* [YOUR ASSIGNMENT] Your task is to copy every line below that contains the word "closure".

* [Records from a data collection]
============
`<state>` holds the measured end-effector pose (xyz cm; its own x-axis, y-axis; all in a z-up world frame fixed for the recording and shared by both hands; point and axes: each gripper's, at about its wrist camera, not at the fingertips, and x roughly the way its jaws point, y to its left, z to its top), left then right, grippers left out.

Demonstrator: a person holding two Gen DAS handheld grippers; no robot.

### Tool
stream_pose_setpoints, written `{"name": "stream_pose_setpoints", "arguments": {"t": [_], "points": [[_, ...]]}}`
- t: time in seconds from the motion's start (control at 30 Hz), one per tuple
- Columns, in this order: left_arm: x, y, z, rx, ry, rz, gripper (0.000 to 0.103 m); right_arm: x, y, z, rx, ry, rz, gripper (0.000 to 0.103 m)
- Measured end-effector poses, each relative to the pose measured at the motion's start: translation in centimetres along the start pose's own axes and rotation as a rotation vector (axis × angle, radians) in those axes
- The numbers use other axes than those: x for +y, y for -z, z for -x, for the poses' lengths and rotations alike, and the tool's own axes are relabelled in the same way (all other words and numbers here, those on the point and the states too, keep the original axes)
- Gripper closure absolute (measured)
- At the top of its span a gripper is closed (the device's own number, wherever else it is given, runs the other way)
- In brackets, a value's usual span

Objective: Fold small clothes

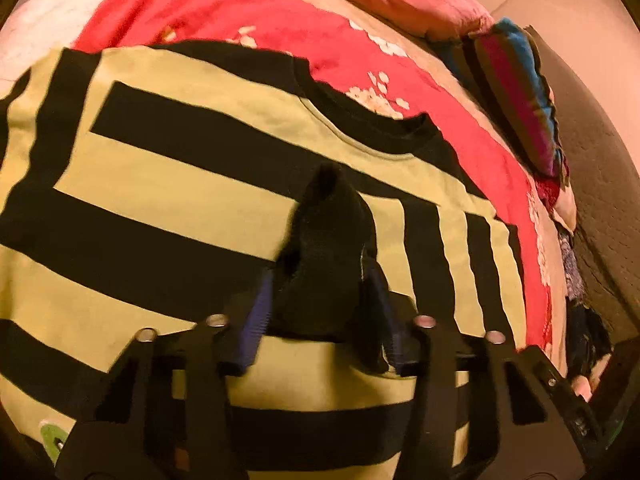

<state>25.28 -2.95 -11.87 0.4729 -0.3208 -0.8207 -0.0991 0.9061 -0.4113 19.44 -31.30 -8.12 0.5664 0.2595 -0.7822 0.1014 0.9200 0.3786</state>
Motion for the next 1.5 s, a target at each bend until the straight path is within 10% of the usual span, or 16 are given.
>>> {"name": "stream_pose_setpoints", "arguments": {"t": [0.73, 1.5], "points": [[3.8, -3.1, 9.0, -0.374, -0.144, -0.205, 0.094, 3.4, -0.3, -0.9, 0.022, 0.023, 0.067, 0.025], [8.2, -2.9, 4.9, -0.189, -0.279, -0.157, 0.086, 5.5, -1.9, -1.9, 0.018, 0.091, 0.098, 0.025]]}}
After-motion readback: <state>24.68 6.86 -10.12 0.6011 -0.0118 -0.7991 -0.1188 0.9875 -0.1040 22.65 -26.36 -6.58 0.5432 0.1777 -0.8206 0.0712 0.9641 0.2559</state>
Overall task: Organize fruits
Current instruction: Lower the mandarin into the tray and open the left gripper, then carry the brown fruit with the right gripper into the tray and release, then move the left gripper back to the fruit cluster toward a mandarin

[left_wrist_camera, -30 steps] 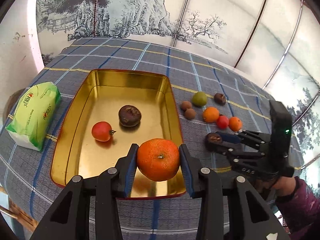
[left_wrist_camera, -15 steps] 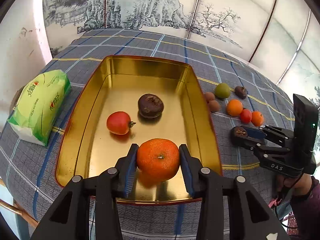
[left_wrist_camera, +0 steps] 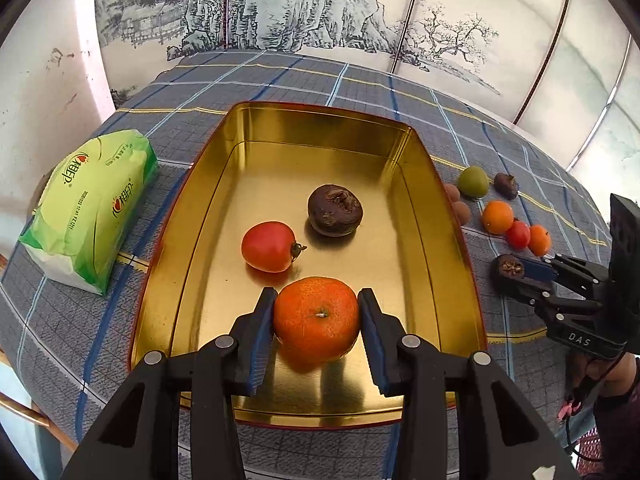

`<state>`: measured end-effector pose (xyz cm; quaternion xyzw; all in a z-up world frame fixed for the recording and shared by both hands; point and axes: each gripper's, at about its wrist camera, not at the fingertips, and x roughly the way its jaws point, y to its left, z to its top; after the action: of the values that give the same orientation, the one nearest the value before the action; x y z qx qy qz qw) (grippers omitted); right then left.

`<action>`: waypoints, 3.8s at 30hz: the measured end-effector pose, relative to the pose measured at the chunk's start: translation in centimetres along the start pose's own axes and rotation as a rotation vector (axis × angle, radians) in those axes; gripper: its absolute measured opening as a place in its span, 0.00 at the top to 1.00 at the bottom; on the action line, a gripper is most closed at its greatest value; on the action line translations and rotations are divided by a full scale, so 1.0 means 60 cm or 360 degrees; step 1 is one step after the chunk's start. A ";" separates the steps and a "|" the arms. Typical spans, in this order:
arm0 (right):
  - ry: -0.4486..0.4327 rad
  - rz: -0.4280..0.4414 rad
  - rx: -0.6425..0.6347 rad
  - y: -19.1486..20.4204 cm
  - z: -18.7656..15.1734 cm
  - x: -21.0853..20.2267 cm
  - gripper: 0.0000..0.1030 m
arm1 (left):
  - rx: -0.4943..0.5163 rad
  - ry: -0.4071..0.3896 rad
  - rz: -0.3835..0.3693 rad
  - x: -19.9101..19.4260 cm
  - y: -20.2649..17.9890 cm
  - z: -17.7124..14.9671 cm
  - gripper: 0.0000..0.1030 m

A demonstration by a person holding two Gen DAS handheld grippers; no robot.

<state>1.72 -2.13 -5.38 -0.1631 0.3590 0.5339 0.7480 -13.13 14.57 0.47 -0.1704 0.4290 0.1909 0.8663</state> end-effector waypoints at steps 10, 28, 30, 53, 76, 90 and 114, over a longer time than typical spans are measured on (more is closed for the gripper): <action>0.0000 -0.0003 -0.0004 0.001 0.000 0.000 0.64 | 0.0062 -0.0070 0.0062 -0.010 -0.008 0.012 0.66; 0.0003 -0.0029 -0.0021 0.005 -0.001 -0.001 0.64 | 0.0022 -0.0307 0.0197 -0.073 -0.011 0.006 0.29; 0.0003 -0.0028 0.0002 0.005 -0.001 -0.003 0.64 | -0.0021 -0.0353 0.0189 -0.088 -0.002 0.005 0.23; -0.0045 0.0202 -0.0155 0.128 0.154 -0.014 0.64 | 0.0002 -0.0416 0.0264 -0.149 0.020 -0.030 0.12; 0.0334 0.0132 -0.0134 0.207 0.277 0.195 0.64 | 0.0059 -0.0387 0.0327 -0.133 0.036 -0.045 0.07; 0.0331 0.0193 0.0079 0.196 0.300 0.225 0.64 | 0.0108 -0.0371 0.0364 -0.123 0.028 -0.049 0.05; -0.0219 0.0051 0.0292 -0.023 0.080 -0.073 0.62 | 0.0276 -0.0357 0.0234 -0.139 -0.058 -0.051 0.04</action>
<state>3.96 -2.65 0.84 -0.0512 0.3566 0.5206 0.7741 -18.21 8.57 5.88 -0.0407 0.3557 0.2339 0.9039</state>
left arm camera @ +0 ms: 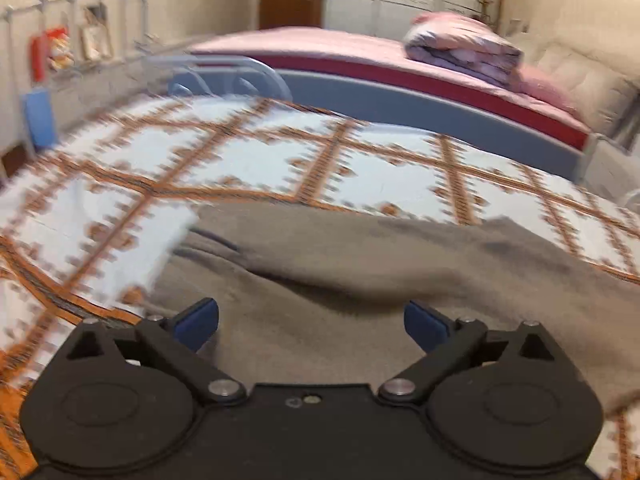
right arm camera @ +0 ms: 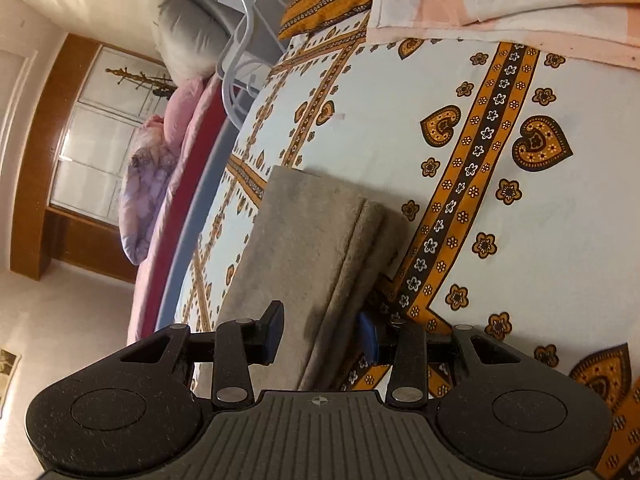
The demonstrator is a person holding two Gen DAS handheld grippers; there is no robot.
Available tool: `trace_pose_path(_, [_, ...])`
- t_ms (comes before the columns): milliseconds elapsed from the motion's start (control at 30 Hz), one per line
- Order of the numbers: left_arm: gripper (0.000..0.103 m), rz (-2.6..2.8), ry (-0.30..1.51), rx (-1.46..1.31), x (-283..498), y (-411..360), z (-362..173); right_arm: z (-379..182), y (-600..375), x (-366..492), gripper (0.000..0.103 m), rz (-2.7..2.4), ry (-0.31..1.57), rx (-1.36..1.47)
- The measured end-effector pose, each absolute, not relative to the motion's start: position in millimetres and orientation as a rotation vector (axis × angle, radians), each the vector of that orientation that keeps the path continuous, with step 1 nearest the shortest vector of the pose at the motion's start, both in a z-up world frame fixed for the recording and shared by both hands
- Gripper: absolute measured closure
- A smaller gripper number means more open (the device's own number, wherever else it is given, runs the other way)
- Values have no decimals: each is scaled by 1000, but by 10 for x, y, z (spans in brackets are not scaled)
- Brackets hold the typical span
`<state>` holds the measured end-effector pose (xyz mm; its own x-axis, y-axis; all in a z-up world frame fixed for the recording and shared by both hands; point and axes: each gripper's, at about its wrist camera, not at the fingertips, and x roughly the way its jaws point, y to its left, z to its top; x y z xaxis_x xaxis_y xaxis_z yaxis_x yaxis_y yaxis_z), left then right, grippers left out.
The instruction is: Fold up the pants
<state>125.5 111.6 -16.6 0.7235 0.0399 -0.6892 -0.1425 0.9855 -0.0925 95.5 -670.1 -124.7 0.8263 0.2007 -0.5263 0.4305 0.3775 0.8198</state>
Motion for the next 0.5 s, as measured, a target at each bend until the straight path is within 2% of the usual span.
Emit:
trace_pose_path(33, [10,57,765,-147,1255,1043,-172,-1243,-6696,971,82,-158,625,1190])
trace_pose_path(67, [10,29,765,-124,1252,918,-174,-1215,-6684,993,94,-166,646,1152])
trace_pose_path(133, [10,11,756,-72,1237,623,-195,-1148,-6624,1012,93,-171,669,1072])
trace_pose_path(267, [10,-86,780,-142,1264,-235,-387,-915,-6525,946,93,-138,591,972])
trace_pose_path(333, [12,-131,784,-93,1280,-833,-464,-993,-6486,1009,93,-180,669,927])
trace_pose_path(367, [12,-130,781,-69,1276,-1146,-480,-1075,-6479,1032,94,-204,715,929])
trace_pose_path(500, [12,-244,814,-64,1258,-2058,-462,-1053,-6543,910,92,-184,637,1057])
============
* [ANSWER BOX]
- Gripper closure absolute (measured)
- Gripper: absolute measured closure

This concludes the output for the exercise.